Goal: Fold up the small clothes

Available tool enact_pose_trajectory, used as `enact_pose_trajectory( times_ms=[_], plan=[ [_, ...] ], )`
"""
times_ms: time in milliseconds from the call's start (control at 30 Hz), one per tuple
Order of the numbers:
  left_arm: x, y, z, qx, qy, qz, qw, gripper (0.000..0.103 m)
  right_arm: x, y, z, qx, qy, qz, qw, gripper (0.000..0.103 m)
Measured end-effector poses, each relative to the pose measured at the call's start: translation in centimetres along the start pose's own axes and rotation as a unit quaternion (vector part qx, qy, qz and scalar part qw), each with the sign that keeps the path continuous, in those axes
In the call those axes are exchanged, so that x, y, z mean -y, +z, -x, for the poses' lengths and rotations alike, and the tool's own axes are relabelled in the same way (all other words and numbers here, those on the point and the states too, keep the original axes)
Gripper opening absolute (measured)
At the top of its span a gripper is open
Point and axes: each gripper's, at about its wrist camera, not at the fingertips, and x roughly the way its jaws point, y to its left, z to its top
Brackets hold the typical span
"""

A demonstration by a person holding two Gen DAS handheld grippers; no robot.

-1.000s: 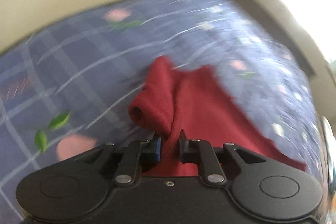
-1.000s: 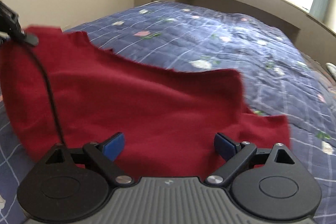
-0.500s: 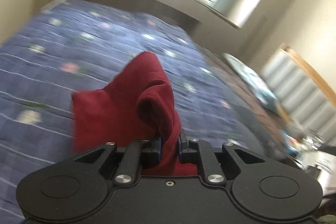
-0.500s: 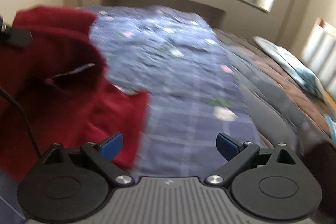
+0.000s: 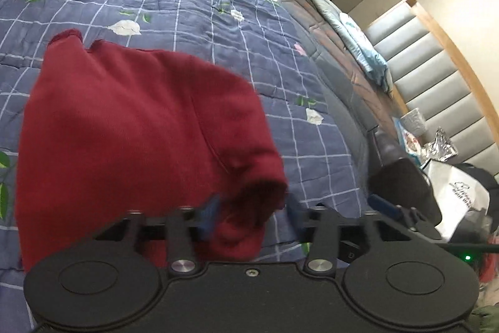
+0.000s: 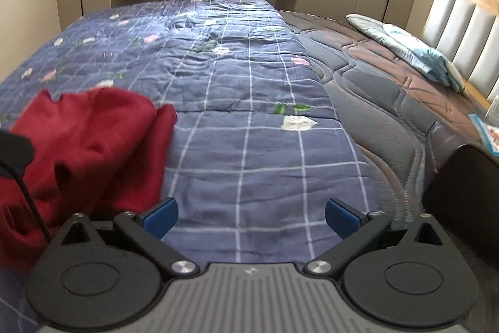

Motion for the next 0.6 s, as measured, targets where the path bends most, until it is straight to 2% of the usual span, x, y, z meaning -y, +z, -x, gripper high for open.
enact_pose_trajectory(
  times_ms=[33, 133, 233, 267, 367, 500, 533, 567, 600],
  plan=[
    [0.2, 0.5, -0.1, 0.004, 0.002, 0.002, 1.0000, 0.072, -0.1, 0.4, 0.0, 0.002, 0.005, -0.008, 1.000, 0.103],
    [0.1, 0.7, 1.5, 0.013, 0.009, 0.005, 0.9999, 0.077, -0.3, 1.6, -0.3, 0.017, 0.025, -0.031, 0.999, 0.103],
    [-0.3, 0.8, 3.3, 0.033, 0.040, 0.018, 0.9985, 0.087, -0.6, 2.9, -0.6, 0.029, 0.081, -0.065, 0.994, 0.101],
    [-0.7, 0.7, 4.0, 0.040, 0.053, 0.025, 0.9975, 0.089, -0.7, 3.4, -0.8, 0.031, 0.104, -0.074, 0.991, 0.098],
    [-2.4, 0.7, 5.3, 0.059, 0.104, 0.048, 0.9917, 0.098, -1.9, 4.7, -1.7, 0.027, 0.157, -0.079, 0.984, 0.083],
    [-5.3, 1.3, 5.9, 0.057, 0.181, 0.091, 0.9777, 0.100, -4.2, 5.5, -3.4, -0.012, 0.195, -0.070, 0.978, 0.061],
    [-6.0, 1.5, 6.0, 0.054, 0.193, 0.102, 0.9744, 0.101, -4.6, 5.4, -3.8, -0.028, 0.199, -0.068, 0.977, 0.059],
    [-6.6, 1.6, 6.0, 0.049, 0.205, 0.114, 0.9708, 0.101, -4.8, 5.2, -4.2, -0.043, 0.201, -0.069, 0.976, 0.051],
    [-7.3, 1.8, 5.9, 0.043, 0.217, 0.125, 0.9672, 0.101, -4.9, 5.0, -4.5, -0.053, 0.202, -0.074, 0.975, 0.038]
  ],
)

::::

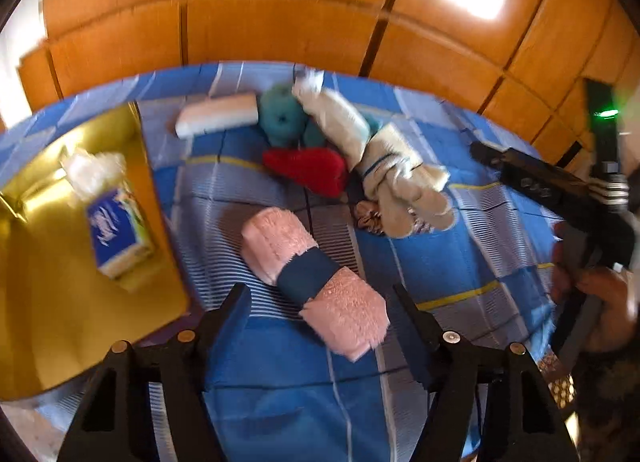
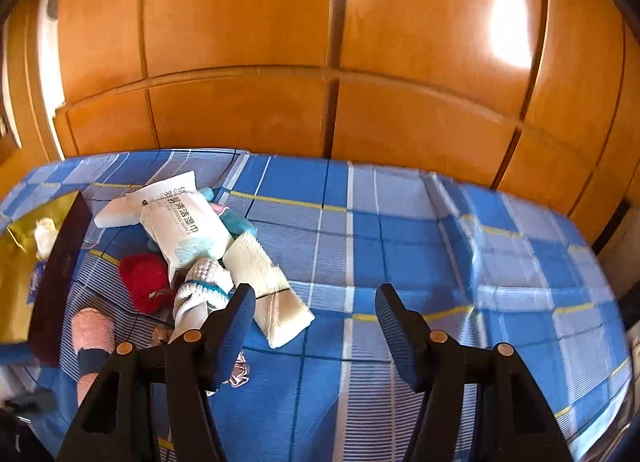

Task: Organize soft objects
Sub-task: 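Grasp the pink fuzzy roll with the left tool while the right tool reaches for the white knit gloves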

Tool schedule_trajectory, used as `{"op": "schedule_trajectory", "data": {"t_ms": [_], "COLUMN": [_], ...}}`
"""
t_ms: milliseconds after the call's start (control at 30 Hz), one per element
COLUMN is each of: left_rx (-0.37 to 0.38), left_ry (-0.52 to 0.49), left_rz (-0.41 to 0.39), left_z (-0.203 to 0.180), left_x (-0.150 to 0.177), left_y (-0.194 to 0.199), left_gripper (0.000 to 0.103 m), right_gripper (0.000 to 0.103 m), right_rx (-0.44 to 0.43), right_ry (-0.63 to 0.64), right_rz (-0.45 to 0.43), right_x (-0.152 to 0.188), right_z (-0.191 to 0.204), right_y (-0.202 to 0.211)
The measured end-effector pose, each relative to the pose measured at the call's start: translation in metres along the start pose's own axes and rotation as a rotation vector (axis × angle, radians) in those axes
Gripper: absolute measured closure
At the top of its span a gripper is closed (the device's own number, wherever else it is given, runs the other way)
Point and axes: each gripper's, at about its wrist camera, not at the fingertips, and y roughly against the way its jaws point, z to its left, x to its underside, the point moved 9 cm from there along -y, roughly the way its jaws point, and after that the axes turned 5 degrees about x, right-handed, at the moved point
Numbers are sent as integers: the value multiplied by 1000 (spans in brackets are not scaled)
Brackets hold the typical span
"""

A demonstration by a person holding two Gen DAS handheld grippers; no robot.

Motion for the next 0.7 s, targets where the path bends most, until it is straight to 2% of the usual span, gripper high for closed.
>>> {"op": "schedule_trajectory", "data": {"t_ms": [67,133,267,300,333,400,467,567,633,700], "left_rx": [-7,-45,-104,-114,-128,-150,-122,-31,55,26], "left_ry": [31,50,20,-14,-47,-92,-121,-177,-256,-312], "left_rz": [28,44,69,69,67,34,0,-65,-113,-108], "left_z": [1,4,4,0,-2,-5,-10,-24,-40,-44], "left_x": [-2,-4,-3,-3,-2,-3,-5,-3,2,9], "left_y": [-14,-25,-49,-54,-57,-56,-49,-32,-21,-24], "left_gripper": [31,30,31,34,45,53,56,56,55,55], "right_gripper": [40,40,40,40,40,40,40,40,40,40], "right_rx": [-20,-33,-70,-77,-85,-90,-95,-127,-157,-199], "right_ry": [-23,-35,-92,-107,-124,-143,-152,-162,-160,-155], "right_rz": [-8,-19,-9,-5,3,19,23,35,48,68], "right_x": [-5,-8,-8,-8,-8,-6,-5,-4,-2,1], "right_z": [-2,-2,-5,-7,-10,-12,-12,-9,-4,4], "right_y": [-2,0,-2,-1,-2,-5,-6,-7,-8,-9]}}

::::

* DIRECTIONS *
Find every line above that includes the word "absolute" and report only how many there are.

* WORKED SOLUTION *
2